Nel testo che vi ho presentato ultimamente, "Atlantide e i suoi misteri", parla di tante cose, filosofia, storia antica, economia, politica e società e tra i tanti argomenti cita anche i fenici, ma vediamo cosa ci dice:

         "La parola greca phoinix, fenicio, significa 'rosso', 'pellerossa'. Così i greci omerici chiamavano gli emigranti dell'isola di Creta, dove abitavano i Pelasgi, gli Eteocretesi che erano i Keftiu egiziani, 'uomini delle Stirpi Marine', affini ai libici nell'Africa Settentrionale, ai Liguri in Italia, agli Iberi in Spagna, alle razze che vivevano lungo tutta la via mediterraneo-atlantica verso l'Oriente. Tardi discendenti neolitici dei Cro Magnon, tutte queste razze, a giudicare dalle pitture murali egizie e della Creta di Minosse, sono 'pellirosse' o rossobronzee, imberbi, come i Toltechi e gli Aztechi del Messico precolombiamo. Il colore della pelle è un indizio stabile nei millenni: se lo sono i discendenti probabilmente anche gli antenati erano 'pellirosse', del tutto o in parte. Sembra che un riverbero dell'eterno Occidente, del 'Tramonto di tutti i soli', arda sul giovane volto dell'Europa."
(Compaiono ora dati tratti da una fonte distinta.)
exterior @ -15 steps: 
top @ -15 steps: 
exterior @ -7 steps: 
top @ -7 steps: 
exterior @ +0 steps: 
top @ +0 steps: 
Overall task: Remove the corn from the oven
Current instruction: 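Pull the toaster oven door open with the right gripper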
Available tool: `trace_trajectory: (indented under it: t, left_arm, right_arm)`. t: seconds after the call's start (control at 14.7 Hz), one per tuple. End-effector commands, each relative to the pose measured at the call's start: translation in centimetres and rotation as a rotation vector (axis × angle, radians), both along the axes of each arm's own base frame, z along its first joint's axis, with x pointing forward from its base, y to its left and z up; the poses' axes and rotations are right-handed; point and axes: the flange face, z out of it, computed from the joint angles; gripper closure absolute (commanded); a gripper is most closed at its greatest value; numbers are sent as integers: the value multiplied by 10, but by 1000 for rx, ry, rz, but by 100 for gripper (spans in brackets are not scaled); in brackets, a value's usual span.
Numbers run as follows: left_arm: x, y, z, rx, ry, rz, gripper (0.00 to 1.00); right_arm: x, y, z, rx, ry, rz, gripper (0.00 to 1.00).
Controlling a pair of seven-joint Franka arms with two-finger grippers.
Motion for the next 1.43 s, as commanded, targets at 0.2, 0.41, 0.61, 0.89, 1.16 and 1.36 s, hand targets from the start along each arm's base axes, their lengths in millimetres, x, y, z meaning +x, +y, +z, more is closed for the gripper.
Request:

Si, vabbè, ma con questo cosa si vuol dimostrare, direte voi.
Niente, è impossibile dimostrare qualcosa a così tanta distanza di tempo... si vuole solo cercare di mettere in relazione le popolazioni (almeno alcune) europee con quelle americane e, chissà, forse così dare a tutte un'unica origine: Atlantide, scomparsa fisicamente ma non senza lasciare parte della sua antica popolazione su entrambe le sponde dell'Oceano Atlantico, in America e in Europa e Africa.

In un altro punto l'autore trova delle somiglianze tra il popolo basco e gli indiani d'America, ma facciamo parlare lui:

         "La piccola stirpe dei Baschi, chiusa nei Pirenei, parla una lingua che non somiglia a nessun'altra lingua d'Europa, d'Africa e d'Asia, ma che somiglia assai alle lingue delle razze paleoamericane. Se questa lingua, come ritengono molti dotti, è un frammento salvo per miracolodell'antichità dei Cro Magnon, è probabile il legame dell'Europa paleolitica con le lingue dell'antica America."

Ecco, devo proseguire? No, sarebbe interessante sapere quanto le lingue paleo americane e il basco si assomigliano... ma la cosa è al di là delle mie conoscenze!